Melalui SKB itu, ketiganya melarang semua sekolah negeri di penjuru daerah, kecuali Provinsi Aceh, membuat aturan yang melarang atau mewajibkan siswa dan guru memakai seragam kekhususan agama. Hal ini membuktikan bahwa Negara gagal mewujudkan tujuan pendidikan.
Bahkan ketua MUI pusat Dr Cholil Nafis mengatakan bahwa SKB ini harus ditinjau ulang kembali karena tidak mencerminkan lagi adanya proses pendidikan. “Kalau pendidikan tak boleh melarang dan tak boleh mewajibkan soal pakaian atribut keagamaan, ini tak lagi mencerminkan pendidikan. Memang usia sekolah itu perlu dipaksa melakukan yang baik dari perintah agama karena untuk pembiasaan pelajar. Jadi SKB 3 menteri itu ditinjau kembali atau dicabut,” kata Cholil di akun Twitternya
Mereka menggadang-gadangkan toleransi tetapi malah merugikan umat islam. Alih-alih mendidik menaati agama, malah mendorong kebebeasan berperilaku. Kebijakan ini juga akan sangat merugikan siswa muslim yang tinggal di daerah minoritas muslim.

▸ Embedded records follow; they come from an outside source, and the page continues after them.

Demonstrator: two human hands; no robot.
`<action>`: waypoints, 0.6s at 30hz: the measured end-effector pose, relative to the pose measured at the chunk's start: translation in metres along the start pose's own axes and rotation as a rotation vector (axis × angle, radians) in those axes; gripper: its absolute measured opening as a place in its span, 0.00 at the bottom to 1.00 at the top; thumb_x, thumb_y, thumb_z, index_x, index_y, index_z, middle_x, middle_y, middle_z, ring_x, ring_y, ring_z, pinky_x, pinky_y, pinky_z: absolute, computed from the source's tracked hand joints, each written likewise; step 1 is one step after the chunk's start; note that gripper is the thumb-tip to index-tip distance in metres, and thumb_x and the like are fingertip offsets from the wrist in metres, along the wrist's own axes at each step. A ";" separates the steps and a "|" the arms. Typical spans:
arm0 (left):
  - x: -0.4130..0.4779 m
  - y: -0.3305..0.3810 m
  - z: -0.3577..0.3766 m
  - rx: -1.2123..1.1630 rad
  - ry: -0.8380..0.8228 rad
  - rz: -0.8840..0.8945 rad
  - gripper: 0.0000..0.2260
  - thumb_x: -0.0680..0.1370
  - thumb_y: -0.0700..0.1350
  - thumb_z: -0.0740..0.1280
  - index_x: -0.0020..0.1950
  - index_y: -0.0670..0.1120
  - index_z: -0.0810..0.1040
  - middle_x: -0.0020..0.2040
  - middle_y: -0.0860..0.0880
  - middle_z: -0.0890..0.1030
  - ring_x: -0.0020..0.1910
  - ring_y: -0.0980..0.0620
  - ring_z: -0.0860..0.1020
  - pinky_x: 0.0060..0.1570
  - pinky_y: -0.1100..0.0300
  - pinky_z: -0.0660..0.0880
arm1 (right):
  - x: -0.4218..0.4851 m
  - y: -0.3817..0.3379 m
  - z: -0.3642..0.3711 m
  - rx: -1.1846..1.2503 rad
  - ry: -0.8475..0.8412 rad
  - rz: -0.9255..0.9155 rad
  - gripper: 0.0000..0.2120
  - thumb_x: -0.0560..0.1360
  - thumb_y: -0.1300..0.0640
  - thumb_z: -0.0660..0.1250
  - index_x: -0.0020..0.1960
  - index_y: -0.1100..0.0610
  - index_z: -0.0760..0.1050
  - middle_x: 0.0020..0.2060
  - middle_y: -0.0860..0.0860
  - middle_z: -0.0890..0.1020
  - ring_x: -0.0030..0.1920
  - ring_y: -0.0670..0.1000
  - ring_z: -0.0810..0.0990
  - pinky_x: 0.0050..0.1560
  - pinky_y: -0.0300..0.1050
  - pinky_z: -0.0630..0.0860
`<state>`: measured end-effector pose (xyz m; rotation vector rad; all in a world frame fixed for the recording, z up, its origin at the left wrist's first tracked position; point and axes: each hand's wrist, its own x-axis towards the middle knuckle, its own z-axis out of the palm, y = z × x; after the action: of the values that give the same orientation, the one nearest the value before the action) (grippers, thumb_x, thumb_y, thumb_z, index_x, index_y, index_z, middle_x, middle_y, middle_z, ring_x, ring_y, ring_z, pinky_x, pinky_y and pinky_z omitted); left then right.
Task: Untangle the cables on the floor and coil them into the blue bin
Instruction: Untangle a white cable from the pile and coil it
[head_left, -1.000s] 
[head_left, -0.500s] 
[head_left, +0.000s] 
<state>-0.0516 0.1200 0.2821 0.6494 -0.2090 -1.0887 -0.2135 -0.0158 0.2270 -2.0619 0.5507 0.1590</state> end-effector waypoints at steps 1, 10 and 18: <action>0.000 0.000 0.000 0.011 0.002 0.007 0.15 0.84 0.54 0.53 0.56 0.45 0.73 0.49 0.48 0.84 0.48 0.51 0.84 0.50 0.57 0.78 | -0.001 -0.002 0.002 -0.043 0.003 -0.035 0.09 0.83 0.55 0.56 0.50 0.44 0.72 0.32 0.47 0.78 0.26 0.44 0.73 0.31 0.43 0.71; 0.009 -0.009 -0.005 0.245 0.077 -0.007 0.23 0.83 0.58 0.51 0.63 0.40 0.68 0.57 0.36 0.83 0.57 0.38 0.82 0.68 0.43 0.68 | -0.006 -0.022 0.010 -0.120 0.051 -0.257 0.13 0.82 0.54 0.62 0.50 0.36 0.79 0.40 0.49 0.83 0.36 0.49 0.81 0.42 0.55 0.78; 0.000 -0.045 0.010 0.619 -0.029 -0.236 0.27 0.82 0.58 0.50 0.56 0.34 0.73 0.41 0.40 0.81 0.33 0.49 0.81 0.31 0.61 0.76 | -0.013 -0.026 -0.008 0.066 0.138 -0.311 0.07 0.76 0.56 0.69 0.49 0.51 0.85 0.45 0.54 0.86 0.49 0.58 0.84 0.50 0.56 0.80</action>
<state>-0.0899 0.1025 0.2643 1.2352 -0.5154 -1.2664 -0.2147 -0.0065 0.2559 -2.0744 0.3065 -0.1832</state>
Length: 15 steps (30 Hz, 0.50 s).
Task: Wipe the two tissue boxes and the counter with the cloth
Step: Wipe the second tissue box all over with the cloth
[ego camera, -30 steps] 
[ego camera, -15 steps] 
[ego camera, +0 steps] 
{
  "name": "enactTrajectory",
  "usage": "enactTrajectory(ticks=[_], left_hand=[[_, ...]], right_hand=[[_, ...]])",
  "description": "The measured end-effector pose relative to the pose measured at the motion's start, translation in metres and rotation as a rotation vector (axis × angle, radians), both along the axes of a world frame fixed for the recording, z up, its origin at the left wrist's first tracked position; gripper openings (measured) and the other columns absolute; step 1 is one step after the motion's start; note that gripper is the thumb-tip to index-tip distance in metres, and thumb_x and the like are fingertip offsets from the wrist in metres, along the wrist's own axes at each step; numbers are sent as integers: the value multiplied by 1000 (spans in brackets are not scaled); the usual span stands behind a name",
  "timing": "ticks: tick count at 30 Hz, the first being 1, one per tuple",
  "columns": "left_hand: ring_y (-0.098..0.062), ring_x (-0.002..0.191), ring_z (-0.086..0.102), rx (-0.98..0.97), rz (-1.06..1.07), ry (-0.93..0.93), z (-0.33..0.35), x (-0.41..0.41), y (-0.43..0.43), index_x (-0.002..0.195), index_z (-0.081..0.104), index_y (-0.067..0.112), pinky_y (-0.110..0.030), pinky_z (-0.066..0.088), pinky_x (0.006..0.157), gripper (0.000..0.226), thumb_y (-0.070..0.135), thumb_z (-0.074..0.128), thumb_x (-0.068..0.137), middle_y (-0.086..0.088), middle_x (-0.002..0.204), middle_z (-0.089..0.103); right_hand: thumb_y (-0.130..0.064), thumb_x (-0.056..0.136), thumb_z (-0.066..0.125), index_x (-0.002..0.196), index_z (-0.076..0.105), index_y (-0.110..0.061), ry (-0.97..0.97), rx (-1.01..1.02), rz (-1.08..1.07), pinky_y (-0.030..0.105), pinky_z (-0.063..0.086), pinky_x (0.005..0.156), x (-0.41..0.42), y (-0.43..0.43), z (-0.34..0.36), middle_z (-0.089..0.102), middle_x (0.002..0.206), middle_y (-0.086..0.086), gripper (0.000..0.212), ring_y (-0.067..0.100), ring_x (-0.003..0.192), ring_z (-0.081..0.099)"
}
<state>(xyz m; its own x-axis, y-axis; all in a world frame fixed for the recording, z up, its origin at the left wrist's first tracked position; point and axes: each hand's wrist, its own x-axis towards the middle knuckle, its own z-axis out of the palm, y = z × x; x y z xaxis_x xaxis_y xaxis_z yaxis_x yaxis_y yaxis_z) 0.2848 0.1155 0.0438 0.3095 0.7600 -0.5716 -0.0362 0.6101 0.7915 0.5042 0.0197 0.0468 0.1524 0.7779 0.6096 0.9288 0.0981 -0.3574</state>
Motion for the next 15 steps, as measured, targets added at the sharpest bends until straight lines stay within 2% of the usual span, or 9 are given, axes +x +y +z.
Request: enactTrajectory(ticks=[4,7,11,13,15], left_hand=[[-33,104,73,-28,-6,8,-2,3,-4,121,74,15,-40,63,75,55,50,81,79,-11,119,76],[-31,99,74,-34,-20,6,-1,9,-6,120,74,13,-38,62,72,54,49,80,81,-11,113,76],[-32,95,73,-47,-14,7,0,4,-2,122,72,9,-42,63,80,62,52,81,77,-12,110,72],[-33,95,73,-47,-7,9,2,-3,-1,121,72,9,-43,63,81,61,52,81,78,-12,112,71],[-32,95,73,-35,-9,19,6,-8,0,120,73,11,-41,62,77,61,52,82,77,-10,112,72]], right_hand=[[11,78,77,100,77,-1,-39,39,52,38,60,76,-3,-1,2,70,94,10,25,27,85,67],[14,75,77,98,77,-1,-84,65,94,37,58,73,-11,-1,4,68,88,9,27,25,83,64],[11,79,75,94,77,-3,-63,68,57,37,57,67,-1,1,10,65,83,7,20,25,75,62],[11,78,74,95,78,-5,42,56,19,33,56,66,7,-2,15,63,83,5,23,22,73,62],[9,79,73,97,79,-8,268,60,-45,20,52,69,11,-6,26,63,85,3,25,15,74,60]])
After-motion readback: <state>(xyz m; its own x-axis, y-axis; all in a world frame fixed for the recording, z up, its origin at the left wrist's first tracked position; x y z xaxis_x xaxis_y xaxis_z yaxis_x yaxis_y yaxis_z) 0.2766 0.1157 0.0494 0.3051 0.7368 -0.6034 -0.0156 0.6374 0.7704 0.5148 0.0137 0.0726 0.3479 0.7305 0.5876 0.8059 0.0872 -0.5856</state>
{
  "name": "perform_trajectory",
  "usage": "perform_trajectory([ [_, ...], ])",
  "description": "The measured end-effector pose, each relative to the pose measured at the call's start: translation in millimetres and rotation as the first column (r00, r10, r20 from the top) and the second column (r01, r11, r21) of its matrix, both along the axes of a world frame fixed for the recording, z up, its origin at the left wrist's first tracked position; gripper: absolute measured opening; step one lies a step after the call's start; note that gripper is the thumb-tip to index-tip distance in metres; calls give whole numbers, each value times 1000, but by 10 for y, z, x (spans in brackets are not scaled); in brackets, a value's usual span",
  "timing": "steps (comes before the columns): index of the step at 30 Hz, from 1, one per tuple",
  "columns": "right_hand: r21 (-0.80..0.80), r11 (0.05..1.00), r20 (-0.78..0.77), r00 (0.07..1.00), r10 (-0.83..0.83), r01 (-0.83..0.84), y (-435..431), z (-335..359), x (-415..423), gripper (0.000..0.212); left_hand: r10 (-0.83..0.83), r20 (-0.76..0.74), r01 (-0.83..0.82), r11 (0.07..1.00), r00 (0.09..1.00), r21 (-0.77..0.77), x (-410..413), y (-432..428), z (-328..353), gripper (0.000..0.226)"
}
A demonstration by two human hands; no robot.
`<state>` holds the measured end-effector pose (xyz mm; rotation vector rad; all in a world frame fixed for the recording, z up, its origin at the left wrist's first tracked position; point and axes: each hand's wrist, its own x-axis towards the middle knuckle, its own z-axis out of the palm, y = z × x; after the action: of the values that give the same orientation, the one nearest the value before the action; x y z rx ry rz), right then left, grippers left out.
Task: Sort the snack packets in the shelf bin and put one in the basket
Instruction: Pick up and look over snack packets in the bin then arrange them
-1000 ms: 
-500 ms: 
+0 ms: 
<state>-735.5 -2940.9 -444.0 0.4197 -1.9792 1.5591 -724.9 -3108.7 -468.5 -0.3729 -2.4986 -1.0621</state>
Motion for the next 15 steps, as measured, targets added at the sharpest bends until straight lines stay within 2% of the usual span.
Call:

Hal ini makin menegaskan bahwa Negara sekuler, seolah Tuhan ada tapi Tuhan tidak masalah untuk diakui ataupun tidak diakui. Sekulerisme menjadi ancaman bagi para muslimah yang ingin taat dan menjalankan perintah Allah. Padahal jilbab dan kerudung adalah sesuatu yang wajib. Sehingga jika perkara wajib tidak memungkinkan seseorang untuk memilih namun harus melaksanakannya.
Padahal jika kita telisik sejarah dimana islam pernah Berjaya, masyarakat muslim dan non-muslim hidup berdampingan. Saat itu Negara membiarkan ahlu dzimmah untuk menjalankan sesuai aqidah keyakinan mereka, namun memeliki batasan yang diperbolehkan syara’ dalam kehidupan umum.
Ahlu dzimmi mempunyai batasan, yakni batasan menurut agama mereka, kemudian batasan yang ditetapkan oleh syariah, yaitu hukum-hukum kehidupan umum yang mencakup seluruh warga negara, baik muslim maupun non-muslim. Adapun pakaian mereka harus sesuai agama mereka yaitu pakaian rahib dan pendeta mereka.
Jadi saat itu, saat daulah ada pakaian perempuan baik itu muslim maupun muslim mengenakan jilbab. Pakaian mereka tidak bisa dibedakan, hal inilah yang bisa menunjukkan bahwa pakaian perempuan dalam kehidupan umum diatur sesuai syariah. Dan warga non-muslim tidak mempermasalahkannya.